__Task requirements__: Only these lines of the data below are wanted: the one with "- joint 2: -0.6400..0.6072", the one with "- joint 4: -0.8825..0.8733", and any lines between them, each repeated exactly.

__Provided records__:

------------------------------------------------

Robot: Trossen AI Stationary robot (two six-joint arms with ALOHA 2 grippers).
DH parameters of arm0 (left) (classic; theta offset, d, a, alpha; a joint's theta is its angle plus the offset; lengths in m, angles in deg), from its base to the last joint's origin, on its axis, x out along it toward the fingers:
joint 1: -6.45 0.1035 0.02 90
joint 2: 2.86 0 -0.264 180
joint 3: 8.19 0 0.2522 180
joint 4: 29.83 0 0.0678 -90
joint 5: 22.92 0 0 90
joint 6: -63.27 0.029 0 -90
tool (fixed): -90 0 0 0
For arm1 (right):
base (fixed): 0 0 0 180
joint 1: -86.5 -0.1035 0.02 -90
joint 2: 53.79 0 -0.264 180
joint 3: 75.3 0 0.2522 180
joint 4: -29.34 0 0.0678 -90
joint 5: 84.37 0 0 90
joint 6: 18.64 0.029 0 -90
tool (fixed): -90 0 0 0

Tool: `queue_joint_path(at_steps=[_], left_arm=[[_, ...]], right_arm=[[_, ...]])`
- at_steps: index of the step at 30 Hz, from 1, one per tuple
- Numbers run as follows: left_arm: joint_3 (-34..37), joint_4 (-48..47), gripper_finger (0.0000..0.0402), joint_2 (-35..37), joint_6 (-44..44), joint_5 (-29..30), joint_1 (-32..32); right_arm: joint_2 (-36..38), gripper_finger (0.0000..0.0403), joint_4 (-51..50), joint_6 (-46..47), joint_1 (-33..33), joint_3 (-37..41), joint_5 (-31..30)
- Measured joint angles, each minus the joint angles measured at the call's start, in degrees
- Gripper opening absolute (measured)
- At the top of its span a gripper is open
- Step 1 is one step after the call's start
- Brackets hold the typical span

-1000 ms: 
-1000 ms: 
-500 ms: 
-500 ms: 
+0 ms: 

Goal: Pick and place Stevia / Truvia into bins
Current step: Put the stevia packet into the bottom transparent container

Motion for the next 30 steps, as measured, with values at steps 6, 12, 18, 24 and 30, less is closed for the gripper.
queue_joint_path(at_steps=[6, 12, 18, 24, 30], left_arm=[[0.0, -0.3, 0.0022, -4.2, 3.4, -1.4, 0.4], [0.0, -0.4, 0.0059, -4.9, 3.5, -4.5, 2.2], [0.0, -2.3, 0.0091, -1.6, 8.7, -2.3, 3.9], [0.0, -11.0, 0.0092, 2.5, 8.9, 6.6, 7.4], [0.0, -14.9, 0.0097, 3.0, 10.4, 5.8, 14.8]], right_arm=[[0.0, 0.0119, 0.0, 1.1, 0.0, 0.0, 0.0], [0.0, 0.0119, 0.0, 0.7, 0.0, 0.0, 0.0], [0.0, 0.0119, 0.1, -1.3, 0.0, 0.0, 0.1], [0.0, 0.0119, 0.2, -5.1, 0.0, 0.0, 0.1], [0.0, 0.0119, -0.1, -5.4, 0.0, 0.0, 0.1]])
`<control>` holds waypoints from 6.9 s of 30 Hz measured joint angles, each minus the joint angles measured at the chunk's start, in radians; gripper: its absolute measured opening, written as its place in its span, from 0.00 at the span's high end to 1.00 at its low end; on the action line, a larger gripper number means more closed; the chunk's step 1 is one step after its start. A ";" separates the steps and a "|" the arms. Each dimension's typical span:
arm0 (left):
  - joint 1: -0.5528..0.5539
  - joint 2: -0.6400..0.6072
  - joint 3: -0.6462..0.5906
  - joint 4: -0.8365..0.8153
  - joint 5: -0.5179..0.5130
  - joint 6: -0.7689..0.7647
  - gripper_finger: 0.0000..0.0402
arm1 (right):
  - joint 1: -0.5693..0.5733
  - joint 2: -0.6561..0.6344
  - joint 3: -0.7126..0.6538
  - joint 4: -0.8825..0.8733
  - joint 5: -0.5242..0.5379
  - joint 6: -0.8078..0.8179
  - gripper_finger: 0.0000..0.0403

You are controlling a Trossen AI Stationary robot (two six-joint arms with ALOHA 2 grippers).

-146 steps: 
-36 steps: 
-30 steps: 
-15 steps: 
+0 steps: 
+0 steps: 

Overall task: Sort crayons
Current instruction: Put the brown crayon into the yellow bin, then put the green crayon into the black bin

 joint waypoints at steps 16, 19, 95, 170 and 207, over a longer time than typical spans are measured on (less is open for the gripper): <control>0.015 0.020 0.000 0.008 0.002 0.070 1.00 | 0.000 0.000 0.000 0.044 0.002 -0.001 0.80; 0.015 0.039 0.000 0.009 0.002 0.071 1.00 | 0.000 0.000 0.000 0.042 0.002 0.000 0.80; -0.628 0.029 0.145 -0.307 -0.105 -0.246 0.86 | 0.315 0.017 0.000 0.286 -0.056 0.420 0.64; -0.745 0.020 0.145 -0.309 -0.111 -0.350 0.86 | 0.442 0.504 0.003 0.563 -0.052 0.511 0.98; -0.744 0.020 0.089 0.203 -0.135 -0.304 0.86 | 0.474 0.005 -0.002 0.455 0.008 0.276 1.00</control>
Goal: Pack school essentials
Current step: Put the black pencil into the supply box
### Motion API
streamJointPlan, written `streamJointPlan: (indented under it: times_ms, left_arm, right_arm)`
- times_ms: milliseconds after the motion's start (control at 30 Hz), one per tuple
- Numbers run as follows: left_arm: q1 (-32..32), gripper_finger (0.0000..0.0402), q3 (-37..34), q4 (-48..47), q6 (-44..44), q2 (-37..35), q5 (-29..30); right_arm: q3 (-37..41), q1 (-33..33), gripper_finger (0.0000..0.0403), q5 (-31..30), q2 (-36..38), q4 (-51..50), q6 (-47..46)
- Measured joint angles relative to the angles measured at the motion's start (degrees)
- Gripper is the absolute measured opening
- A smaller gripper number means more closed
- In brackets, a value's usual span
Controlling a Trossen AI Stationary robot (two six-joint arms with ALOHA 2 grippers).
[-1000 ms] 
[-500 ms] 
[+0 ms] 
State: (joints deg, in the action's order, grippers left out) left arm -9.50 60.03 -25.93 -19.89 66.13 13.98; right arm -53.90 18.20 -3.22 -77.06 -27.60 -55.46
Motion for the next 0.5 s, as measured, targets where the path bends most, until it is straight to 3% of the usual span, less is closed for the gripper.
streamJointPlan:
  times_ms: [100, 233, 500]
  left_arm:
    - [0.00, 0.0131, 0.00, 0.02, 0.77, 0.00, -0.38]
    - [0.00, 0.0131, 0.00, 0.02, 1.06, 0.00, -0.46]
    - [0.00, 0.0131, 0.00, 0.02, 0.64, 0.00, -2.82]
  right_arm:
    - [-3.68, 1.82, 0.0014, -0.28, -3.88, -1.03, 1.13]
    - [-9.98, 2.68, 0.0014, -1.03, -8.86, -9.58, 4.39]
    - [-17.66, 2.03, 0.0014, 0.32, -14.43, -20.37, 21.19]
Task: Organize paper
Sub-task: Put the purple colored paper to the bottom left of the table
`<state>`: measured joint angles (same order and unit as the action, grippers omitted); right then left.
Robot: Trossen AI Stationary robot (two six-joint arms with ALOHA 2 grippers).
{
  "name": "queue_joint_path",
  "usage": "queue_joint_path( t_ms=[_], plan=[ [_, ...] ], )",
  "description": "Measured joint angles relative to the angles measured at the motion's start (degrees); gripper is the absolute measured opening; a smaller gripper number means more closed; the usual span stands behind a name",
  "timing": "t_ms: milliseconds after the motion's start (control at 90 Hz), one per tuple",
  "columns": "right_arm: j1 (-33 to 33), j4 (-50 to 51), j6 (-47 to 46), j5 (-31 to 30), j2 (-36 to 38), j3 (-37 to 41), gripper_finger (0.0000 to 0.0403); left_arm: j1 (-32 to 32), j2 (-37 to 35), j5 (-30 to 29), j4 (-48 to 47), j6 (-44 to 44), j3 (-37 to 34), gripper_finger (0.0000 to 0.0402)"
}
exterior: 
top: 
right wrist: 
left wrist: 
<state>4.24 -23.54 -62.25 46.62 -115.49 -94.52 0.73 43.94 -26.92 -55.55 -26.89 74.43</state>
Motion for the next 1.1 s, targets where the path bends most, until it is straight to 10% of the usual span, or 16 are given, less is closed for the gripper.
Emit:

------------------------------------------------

__The completed task__:
  - joint 2: -0.6400..0.6072
  - joint 3: -0.6462..0.5906
  - joint 4: -0.8365..0.8153
  - joint 5: -0.5179..0.5130
  - joint 6: -0.7689..0.7647
  - gripper_finger: 0.0000..0.0402
arm1 (right):
  - joint 1: -0.5693..0.5733
  - joint 2: -0.6561..0.6344
  - joint 3: -0.7126..0.6538
  - joint 4: -0.8825..0.8733

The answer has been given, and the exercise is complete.